* Your objective *
Only one stretch of the records below should be repeated. It starts with the line containing "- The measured" and goes on through the line containing "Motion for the", exactly as written.
* * * *
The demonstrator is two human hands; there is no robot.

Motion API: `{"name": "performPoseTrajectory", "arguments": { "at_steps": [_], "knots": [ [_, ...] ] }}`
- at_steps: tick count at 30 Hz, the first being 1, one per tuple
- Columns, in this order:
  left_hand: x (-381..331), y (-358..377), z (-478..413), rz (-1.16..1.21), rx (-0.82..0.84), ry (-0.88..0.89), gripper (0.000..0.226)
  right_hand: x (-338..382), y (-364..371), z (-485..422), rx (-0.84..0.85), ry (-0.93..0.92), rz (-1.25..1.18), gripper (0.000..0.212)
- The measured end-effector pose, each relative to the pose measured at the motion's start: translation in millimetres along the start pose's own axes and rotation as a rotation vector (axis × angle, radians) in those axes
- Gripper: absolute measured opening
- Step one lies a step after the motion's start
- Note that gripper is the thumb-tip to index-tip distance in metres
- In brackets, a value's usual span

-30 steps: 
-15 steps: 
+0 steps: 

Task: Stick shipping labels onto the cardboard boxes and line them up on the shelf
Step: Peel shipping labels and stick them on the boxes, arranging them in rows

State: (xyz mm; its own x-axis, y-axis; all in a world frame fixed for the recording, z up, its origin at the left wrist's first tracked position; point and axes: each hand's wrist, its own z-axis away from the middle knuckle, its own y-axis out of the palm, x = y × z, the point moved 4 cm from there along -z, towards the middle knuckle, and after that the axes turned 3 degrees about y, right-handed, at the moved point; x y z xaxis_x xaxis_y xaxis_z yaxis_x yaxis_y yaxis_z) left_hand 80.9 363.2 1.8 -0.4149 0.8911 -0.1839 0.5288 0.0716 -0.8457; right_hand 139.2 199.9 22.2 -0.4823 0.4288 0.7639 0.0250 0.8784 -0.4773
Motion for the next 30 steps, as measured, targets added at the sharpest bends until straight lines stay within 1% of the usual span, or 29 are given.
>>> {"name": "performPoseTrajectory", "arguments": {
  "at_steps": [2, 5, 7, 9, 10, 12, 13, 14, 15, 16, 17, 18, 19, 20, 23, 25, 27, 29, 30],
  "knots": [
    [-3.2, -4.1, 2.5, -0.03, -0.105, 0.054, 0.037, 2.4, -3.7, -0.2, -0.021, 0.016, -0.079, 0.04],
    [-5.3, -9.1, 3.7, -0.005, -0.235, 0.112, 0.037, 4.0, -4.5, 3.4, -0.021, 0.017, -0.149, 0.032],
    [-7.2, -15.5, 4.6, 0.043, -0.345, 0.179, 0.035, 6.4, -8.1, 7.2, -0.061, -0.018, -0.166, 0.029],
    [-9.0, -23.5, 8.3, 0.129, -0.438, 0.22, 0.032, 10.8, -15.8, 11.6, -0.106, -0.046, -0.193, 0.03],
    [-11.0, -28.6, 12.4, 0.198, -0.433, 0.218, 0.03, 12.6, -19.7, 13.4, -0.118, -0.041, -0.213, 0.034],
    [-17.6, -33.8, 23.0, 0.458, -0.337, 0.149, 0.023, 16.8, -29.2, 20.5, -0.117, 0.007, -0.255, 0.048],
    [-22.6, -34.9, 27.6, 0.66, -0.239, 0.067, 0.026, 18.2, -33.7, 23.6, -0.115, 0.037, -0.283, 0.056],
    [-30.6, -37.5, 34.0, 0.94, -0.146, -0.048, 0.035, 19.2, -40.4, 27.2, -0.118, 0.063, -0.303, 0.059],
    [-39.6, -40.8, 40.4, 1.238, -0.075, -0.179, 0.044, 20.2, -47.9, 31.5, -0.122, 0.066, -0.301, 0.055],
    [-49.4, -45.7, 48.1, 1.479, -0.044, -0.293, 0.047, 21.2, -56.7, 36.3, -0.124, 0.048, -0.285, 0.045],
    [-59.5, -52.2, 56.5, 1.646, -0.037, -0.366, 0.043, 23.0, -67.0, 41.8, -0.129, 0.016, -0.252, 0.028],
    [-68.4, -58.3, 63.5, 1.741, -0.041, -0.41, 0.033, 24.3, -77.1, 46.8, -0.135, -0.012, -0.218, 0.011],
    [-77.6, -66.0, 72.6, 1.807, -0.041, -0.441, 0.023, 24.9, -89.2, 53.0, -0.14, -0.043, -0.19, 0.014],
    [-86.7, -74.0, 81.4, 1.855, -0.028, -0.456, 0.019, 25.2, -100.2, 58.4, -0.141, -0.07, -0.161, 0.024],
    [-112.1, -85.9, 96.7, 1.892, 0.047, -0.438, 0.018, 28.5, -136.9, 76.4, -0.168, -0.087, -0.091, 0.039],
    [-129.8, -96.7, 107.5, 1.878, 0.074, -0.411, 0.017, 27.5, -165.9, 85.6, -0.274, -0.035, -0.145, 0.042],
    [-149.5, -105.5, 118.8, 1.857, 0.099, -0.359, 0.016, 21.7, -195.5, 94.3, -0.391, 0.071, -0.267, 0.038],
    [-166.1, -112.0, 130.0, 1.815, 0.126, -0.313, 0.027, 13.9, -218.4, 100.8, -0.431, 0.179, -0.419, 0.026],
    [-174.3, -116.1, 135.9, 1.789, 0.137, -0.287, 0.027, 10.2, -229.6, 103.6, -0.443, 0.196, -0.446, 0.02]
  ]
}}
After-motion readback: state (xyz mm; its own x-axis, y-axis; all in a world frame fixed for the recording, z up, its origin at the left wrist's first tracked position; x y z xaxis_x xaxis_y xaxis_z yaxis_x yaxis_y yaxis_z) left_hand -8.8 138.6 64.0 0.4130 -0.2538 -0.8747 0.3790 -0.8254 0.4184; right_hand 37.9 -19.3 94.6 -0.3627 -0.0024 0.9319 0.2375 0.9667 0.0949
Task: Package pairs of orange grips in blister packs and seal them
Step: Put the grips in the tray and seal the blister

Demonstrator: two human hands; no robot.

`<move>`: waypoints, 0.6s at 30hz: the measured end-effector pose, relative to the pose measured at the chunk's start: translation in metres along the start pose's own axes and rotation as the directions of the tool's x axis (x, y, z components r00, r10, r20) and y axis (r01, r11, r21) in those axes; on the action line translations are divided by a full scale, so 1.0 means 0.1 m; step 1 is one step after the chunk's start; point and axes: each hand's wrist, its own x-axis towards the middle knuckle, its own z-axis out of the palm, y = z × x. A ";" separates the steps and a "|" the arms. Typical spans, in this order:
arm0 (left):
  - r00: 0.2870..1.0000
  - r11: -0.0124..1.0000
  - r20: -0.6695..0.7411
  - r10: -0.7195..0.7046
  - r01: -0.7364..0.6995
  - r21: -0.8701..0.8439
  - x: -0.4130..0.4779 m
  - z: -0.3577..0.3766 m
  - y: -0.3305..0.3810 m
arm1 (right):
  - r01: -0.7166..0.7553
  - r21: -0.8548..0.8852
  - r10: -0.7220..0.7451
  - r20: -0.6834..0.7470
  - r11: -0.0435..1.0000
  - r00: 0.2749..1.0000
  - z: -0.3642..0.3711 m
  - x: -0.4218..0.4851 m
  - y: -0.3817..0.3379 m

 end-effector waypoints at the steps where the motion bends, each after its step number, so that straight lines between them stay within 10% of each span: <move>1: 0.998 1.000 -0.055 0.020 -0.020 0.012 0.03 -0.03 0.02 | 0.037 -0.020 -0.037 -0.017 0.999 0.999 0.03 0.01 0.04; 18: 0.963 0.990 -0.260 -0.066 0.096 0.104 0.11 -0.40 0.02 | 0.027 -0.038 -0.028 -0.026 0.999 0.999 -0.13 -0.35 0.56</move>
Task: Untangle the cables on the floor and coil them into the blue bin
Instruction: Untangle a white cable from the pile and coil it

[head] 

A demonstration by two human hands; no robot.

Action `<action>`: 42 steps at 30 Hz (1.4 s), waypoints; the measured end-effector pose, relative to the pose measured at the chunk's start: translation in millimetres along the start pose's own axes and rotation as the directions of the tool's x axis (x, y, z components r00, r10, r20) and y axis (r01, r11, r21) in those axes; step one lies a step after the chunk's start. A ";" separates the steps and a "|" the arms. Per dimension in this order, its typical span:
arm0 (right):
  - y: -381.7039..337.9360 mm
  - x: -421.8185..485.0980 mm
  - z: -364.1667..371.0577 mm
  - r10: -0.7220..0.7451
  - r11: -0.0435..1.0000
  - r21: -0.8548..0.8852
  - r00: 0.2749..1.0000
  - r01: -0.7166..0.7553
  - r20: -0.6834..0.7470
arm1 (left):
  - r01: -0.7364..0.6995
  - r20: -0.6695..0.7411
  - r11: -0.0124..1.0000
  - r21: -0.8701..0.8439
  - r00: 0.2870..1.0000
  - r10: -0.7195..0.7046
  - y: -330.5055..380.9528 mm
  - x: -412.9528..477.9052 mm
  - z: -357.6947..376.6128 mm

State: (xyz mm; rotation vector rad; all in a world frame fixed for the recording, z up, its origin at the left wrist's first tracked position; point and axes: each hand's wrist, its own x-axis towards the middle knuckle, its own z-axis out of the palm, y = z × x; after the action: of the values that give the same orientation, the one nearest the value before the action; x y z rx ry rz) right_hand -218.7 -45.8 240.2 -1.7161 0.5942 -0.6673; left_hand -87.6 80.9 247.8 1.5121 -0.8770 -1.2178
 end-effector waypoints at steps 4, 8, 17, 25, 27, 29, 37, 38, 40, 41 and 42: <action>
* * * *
* Task answer *
- The measured end-effector pose, each relative to the pose measured at the motion's start: translation in millimetres along the start pose's own axes and rotation as a rotation vector (axis × angle, radians) in those axes
- Gripper: absolute measured opening
- Step one lies a step after the motion's start
- Note that gripper is the thumb-tip to index-tip distance in metres
- In brackets, a value's usual span

-30 steps: 
-15 steps: 
+0 steps: 

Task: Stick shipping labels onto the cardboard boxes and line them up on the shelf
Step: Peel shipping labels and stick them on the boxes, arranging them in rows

State: (xyz mm; its own x-axis, y-axis; all in a world frame fixed for the recording, z up, its origin at the left wrist's first tracked position; point and axes: each hand's wrist, its own z-axis away from the middle knuckle, its own y-axis out of the palm, x = y × z, the point moved 4 cm from there along -z, towards the middle knuckle, and after that the axes turned 3 degrees about y, right-handed, at the moved point; x y z xaxis_x xaxis_y xaxis_z yaxis_x yaxis_y yaxis_z) left_hand 80.9 363.2 1.8 -0.4149 0.8911 -0.1839 0.5288 0.0716 -0.8457; right_hand 139.2 199.9 22.2 -0.4823 0.4288 0.7639 0.0250 0.8784 -0.4773
Motion for the next 30 steps, as measured, targets added at the sharpest bends until straight lines stay within 1% of the usual span, or 29 are given.

Nothing else is needed to finish the exercise.